Trading Basics

If you are a novice trader then this section will help you to understand the basic concepts of trading Currencies, CFDs and Precious Metals online.

Overview of the FX markets

The Forex market is the largest financial market in the world. Nearly $5.3 trillion (according to the BIS 2013 volume survey) worth of foreign currencies trade back and forth across the Forex market every day. Forex stands for the foreign exchange—the financial exchange on which governments, banks, international corporations, hedge funds, and individual investors exchange foreign currencies. 

What is FX trading?

FX or Forex Trading is the name given to trading one currency against another. When you go on holiday for example, you may sell your Sterling and buy US Dollars (if you are visiting the USA). For example you may find 500 pounds will buy you US$800 at the bank on a given day. Then the following day the rate has moved and you are now receiving fewer dollars in return. This is the basic concept of FX trading (exchange rates are moving constantly).

All Foreign Exchange rates are quoted in pairs. For example if we were selling Sterling (GBP) and buying Dollars (USD), this would be written in shorthand as GBPUSD. In this example GBP is referred to as the base currency, and USD is referred to as the counter currency. The price at which this hypothetical trade would be carried out is the exchange rate between the two currencies.

The final factor to consider is the amount of currency you wish to buy or sell. In the world of FX trading, this is referred to as the lot size. One lot is the equivalent to 100 000 of the base currency. You can buy or sell in lots or in fractions of lots, for example mini lots and micro lots. The ability to either buy or sell is a very important advantage of FX trading. This means you can speculate on a rise OR fall in the currency pair.

One other advantage of FX trading is that you do not have to pay the full cost of the trade upfront. Forex is traded on leverage. If you are trading on 1:100 leverage this means you will typically pay 1% of the value of your trade as a deposit; thus freeing up your funds.

What moves the markets?

The key to making money in the forex market is understanding what makes currency pairs move. Ultimately, it is investors who make currency pairs move as they buy and sell different currencies, but these investors buy and sell for a reason. Either they see something happening fundamentally in the global economy that makes them believe a currency is going to get stronger or they see something happening fundamentally that makes them believe a currency is going to get weaker. In other words, they watch the fundamentals and make their decisions according to what they see. Fundamentals make currency pairs move. If the economic fundamentals in the United States are improving, the U.S. dollar (USD) will most likely be getting stronger because forex investors will be buying dollars.

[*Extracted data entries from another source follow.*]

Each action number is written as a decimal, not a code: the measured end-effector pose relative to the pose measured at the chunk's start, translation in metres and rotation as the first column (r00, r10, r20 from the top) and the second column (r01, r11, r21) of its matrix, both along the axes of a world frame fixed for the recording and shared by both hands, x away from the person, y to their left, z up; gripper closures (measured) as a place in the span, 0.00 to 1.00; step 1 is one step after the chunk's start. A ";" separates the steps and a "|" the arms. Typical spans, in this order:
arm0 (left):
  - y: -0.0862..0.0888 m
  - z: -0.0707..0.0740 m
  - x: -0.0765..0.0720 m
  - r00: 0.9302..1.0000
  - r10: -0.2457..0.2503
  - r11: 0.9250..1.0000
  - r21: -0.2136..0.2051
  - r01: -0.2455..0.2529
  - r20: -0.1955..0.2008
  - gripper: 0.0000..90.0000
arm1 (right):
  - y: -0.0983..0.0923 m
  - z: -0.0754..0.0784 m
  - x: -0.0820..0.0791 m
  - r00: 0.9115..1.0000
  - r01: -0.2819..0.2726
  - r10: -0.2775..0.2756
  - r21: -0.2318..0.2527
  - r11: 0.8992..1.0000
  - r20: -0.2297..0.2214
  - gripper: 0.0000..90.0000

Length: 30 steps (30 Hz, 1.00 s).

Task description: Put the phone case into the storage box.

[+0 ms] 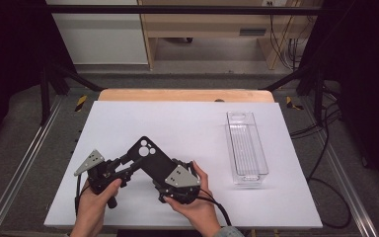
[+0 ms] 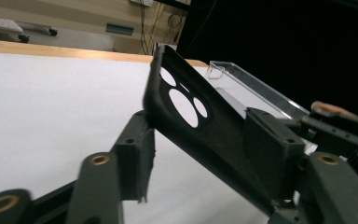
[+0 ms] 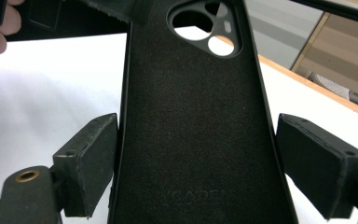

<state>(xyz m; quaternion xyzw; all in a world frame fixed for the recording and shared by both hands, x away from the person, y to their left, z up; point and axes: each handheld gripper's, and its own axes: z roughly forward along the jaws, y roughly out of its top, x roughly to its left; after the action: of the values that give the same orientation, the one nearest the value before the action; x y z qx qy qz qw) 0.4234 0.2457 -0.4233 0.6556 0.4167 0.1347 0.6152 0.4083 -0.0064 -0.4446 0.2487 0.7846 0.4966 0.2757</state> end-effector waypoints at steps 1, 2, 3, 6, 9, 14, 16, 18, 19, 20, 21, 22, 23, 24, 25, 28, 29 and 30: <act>0.000 0.000 -0.001 1.000 0.005 1.000 -0.011 -0.005 0.000 0.57 | 0.001 -0.001 0.000 1.000 0.001 -0.001 -0.002 1.000 -0.004 0.17; 0.001 0.001 -0.001 1.000 0.006 1.000 -0.023 -0.006 0.001 0.57 | 0.001 -0.001 0.000 1.000 0.001 -0.001 -0.002 1.000 -0.004 0.17; 0.001 0.001 -0.002 1.000 0.007 0.999 -0.032 -0.007 0.002 0.59 | 0.002 -0.001 -0.001 1.000 0.002 -0.002 -0.005 1.000 -0.007 0.17; 0.002 0.002 -0.003 1.000 0.004 0.998 -0.063 -0.004 0.004 0.68 | 0.004 -0.003 -0.002 1.000 0.001 -0.001 -0.009 1.000 -0.015 0.17; 0.003 0.003 -0.005 1.000 0.002 0.995 -0.101 -0.001 0.004 0.79 | 0.006 -0.005 -0.003 1.000 0.001 -0.001 -0.013 1.000 -0.025 0.17; 0.003 0.004 -0.008 0.999 -0.035 0.987 -0.159 0.034 -0.001 0.86 | 0.009 -0.008 -0.003 0.999 0.005 -0.006 -0.010 1.000 -0.044 0.16; 0.000 0.006 -0.010 0.999 -0.050 0.983 -0.176 0.050 0.002 0.88 | 0.010 -0.009 -0.003 0.998 0.013 -0.013 -0.005 1.000 -0.056 0.16; -0.004 0.009 -0.013 0.998 -0.065 0.985 -0.159 0.067 0.023 0.89 | 0.011 -0.011 -0.002 0.998 0.017 -0.016 0.002 1.000 -0.063 0.16; -0.004 0.009 -0.013 0.998 -0.065 0.985 -0.159 0.067 0.023 0.89 | 0.011 -0.011 -0.002 0.998 0.017 -0.016 0.002 1.000 -0.063 0.16; -0.006 0.010 -0.014 0.997 -0.066 0.987 -0.141 0.070 0.032 0.89 | 0.012 -0.011 -0.002 0.997 0.019 -0.019 0.003 1.000 -0.069 0.16; -0.009 0.012 -0.016 0.997 -0.065 0.992 -0.107 0.071 0.052 0.89 | 0.013 -0.012 -0.001 0.996 0.026 -0.025 0.002 1.000 -0.083 0.15; -0.009 0.012 -0.016 0.997 -0.065 0.992 -0.107 0.071 0.052 0.89 | 0.013 -0.013 -0.001 0.996 0.026 -0.026 0.000 1.000 -0.084 0.15; -0.011 0.013 -0.017 0.996 -0.064 0.994 -0.089 0.070 0.062 0.89 | 0.013 -0.013 -0.001 0.996 0.026 -0.026 0.000 1.000 -0.084 0.15; -0.012 0.014 -0.018 0.995 -0.062 0.995 -0.070 0.067 0.075 0.90 | 0.014 -0.013 -0.001 0.996 0.024 -0.024 -0.002 1.000 -0.087 0.14; -0.015 0.017 -0.020 0.994 -0.056 0.997 -0.038 0.060 0.099 0.90 | 0.014 -0.013 -0.001 0.994 0.006 -0.004 0.017 1.000 -0.106 0.10; -0.017 0.019 -0.023 0.992 -0.051 0.998 -0.014 0.054 0.119 0.90 | 0.015 -0.012 -0.001 0.995 0.003 0.000 0.029 1.000 -0.104 0.09; -0.017 0.020 -0.024 0.990 -0.050 0.999 -0.003 0.051 0.129 0.90 | 0.015 -0.011 -0.002 0.995 0.001 0.002 0.034 0.999 -0.098 0.09; -0.018 0.021 -0.024 0.990 -0.049 0.999 0.006 0.048 0.136 0.90 | 0.015 -0.010 -0.002 0.996 0.001 0.003 0.042 0.999 -0.092 0.09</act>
<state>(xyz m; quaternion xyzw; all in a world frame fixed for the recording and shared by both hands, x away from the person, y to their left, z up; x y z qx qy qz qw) 0.3991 0.2275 -0.4027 0.6555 0.3575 0.1646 0.6445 0.4059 0.0082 -0.4550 0.2766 0.7862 0.5009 0.2334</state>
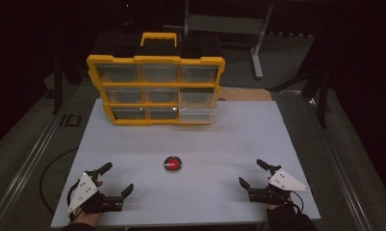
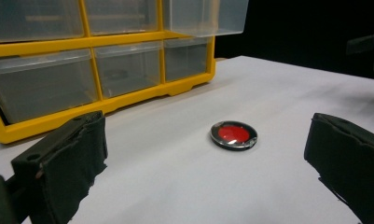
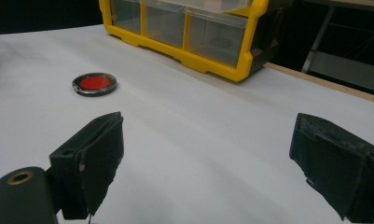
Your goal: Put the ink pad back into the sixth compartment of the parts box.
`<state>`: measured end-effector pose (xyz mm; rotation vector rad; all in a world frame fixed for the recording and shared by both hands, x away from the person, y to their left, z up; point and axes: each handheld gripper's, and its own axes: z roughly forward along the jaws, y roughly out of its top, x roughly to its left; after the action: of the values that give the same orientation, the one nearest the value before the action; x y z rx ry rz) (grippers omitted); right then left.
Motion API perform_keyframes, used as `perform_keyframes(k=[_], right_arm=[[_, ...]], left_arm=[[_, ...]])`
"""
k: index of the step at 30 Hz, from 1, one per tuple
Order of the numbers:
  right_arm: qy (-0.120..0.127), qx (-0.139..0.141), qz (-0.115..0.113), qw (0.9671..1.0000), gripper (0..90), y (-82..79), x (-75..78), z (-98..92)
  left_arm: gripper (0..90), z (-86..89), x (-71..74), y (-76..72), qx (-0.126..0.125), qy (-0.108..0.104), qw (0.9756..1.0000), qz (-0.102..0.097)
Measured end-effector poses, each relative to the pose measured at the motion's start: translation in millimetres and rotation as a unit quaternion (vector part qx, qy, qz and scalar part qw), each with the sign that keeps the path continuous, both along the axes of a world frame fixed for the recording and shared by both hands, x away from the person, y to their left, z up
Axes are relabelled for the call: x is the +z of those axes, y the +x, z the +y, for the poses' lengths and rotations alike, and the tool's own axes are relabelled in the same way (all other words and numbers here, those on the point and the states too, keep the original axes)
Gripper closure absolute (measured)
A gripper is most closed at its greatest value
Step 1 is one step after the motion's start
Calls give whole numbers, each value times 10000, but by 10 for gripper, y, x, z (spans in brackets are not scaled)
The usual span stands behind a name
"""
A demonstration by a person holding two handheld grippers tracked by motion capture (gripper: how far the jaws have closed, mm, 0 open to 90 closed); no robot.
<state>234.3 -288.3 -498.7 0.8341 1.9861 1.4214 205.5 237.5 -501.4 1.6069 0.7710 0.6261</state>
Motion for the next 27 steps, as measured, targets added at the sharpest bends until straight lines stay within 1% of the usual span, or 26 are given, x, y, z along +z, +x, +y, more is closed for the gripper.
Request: perform_keyframes(k=[4, 6, 7, 9, 12, 15, 18, 19, 20, 21, 25, 27], right_arm=[[-39, -14, -76, 10000, 99, -11, 18, 8], [-3, -22, -75, 10000, 99, -16, 22, 7], [9, -31, -76, 10000, 99, -15, 22, 4], [45, -45, -66, 10000, 99, -12, 21, 2], [37, -38, -55, 10000, 98, -12, 22, 10], [33, -39, -72, 10000, 99, -18, 29, 18], [12, -38, -83, 10000, 99, -19, 30, 23], [12, -38, -83, 10000, 99, -19, 30, 23], [0, -24, -88, 10000, 98, -17, 29, 25], [13, -5, -69, 10000, 99, -14, 25, 28], [13, 25, -61, 10000, 98, -15, 25, 34], [33, 25, -53, 10000, 98, -14, 25, 30]], left_arm=[[2, -21, 80, -5, 8, -46, 10000, -17], [2, -44, 125, -4, -43, -133, 9999, -10], [2, -55, 149, 0, -50, -144, 9999, 3], [2, -66, 188, 20, -83, -147, 9998, 50], [2, -80, 259, 58, -122, -141, 9998, 69], [2, -102, 345, 89, -178, -195, 9996, 80], [2, -134, 428, 111, -243, -121, 9996, 75], [2, -134, 428, 111, -243, -121, 9996, 75], [2, -159, 496, 135, -287, -80, 9995, 117], [2, -167, 525, 148, -327, -81, 9994, 128], [2, -206, 627, 194, -338, -13, 9994, 104], [2, -223, 676, 219, -365, -25, 9993, 94]])
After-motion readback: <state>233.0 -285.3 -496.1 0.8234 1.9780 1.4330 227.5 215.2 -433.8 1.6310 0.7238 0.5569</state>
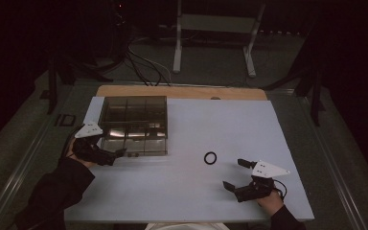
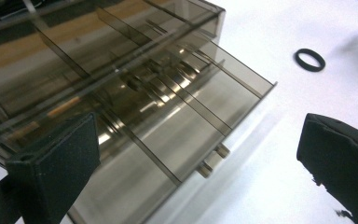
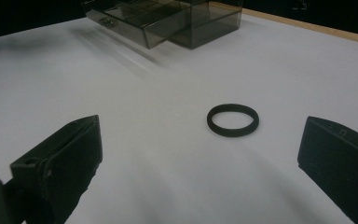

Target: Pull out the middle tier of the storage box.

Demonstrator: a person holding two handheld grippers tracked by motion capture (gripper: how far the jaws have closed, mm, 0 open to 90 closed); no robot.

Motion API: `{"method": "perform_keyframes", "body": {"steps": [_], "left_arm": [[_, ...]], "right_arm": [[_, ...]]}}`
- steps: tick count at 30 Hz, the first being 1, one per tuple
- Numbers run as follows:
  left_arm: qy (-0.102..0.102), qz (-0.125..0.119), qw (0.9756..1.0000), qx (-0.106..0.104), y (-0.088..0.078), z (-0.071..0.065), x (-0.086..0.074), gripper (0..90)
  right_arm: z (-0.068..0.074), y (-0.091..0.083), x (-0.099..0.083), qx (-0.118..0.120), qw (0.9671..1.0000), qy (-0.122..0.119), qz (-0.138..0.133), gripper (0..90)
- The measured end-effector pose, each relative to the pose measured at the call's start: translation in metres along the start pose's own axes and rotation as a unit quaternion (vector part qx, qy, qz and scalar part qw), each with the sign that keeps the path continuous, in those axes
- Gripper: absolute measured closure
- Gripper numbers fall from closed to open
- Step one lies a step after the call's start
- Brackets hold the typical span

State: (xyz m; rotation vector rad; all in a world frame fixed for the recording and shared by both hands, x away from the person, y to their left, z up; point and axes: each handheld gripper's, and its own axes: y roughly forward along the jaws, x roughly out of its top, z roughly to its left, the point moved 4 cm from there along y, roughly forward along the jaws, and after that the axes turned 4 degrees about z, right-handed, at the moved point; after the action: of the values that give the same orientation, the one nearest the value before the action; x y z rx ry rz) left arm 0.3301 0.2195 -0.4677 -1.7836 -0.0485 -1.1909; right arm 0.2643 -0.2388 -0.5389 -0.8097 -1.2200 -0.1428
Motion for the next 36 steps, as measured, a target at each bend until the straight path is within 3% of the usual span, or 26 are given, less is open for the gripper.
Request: {"method": "perform_keyframes", "body": {"steps": [5, 10, 15, 20, 24, 33, 36], "left_arm": [[-0.01, -0.018, 0.9997, -0.015, 0.004, -0.009, -0.011, 0.8], [-0.026, -0.041, 0.9988, -0.012, 0.007, -0.013, -0.022, 0.8], [-0.017, -0.034, 0.9992, -0.011, 0.012, -0.025, -0.031, 0.8], [-0.02, -0.045, 0.9986, -0.02, 0.02, -0.038, -0.04, 0.8], [-0.019, -0.039, 0.999, -0.007, 0.029, -0.046, -0.048, 0.8], [-0.012, -0.04, 0.9987, -0.031, 0.04, -0.061, -0.06, 0.8], [-0.009, -0.041, 0.9987, -0.03, 0.043, -0.062, -0.062, 0.8]], "right_arm": [[0.0, 0.0, 0.0, 0.001, 1.0, -0.001, -0.001, 0.0], [0.0, 0.0, 0.0, 0.001, 1.0, -0.002, 0.0, 0.0], [0.0, 0.0, 0.0, 0.001, 1.0, 0.001, 0.001, 0.0], [0.0, 0.0, 0.0, 0.0, 1.0, -0.002, 0.0, 0.0], [0.0, -0.001, 0.0, 0.0, 1.0, -0.003, 0.001, 0.0], [0.0, -0.001, 0.0, 0.001, 1.0, -0.004, 0.001, 0.0], [0.0, -0.001, 0.0, 0.001, 1.0, -0.004, 0.001, 0.0]]}}
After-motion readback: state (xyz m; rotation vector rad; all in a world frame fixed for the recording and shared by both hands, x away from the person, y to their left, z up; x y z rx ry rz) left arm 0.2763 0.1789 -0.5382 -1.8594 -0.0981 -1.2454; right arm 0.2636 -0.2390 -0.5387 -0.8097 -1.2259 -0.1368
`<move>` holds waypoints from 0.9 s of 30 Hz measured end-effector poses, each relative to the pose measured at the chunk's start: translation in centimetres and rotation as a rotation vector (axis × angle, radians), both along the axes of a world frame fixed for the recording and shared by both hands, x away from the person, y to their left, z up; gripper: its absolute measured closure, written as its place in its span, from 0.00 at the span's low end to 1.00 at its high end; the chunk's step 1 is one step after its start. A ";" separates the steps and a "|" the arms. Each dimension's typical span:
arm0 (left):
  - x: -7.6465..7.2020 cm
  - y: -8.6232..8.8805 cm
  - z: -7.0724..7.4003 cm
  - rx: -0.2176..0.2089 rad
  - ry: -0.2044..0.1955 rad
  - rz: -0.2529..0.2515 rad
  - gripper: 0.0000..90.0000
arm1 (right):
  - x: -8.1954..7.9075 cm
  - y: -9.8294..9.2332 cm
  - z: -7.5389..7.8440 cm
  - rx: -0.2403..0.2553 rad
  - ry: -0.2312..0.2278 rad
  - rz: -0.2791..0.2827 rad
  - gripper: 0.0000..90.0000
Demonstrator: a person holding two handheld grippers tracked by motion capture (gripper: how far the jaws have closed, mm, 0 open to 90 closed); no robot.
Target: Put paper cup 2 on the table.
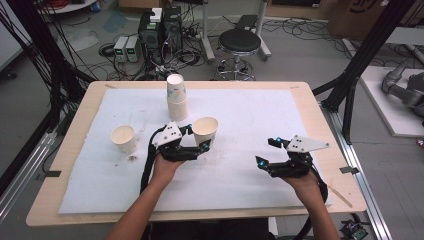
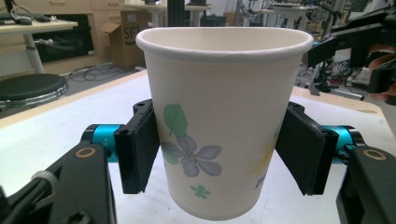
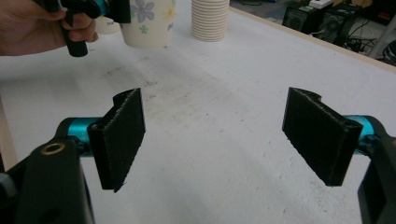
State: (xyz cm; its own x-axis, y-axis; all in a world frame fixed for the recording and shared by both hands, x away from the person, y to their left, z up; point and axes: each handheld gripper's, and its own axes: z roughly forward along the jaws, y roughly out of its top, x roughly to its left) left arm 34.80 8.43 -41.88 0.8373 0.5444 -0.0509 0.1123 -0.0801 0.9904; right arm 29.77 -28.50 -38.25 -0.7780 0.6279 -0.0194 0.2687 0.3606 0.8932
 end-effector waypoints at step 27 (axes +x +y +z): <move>1.3 -3.8 -3.5 0.255 0.140 0.003 0.38 | 0.0 0.0 -0.2 -0.004 0.012 0.025 0.24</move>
State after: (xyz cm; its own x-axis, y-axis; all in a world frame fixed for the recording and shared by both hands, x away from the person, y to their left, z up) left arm 36.09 4.66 -45.37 0.8300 0.5571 -0.0271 0.2472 -0.3238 0.9132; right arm 29.80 -28.50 -38.42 -0.7935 0.6085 -0.0122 0.2705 0.3705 0.8886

Conversely, if the economic fundamentals in the United States are declining, the U.S. dollar (USD) will most likely be getting weaker because forex investors will be selling dollars.

Trading Precious Metals

The most common metals that are traded on spot transactions are gold and silver. The trading technique involved with spot gold and silver is almost identical to that of Forex.

The metals are paired with one of the major currencies, generally with USD and traded in the same way. When a unit of gold is bought a unit of the currency involved is sold. In recent times gold, and to some degree silver have been heavily traded due to the 2008 recession and the subsequent market turmoil. It is traded in much the same way as spot currencies, enabling clients to take both long and short positions depending on what is happening to the price of the underlying metal.

Spot metals such as gold and silver are priced in USD with a required margin starting at 1% at a leverage of 1:100. XAU/USD represents gold against USD. If you put a buy order in for gold, you are in turn selling USD and vice versa. A standard unit of spot gold is 1 lot. One lot of gold is the equivalent of 100 troy oz.

What is a CFD?

A CFD is a type of financial instrument that allows speculation on the price of shares or on a share index. CFD stands for ‘Contract for Difference’. A CFD is an agreement between two parties to settle, at the close of the contract, the difference between the opening and closing prices of the contract, multiplied by the number of underlying shares specified in the contract. Basically this means that CFDs are a way to speculate on the price movement on shares or indices without actually purchasing the underlying share or index.

CFDs are traded in a similar way to ordinary shares. The prices quoted will follow the underlying market price and you can trade in any quantity just as you would with an ordinary share. However, there are some distinct differences from trading ordinary shares that have made them increasingly popular as an alternative instrument to speculate on the movements of shares or indices. For example, CFDs allow you to go long or short and thus speculate in the rise or fall of a share. There is no stamp duty charged on CFDs because you do not own the underlying share.

The key advantages

  • No stamp duty

    Unlike traditional share dealing, there is no stamp duty to pay on a CFD trade..

  • Profit when markets fall as well as when they rise

    With CFD trading, you can trade on the price of a product going down as well as going up. It doesn't matter which way the markets are going, you can back your judgement either way, exploiting selling opportunities just as easily as buying opportunities. Many investors use CFDs as a way of hedging their portfolios.

  • Efficient use of your capital

    One of the key advantages of CFD trading is that you can ‘trade on margin', which gives you 'leverage'. This means you can trade without having to put down the full value of a position and, as your money is not all tied up in one transaction, you can use it for other investments.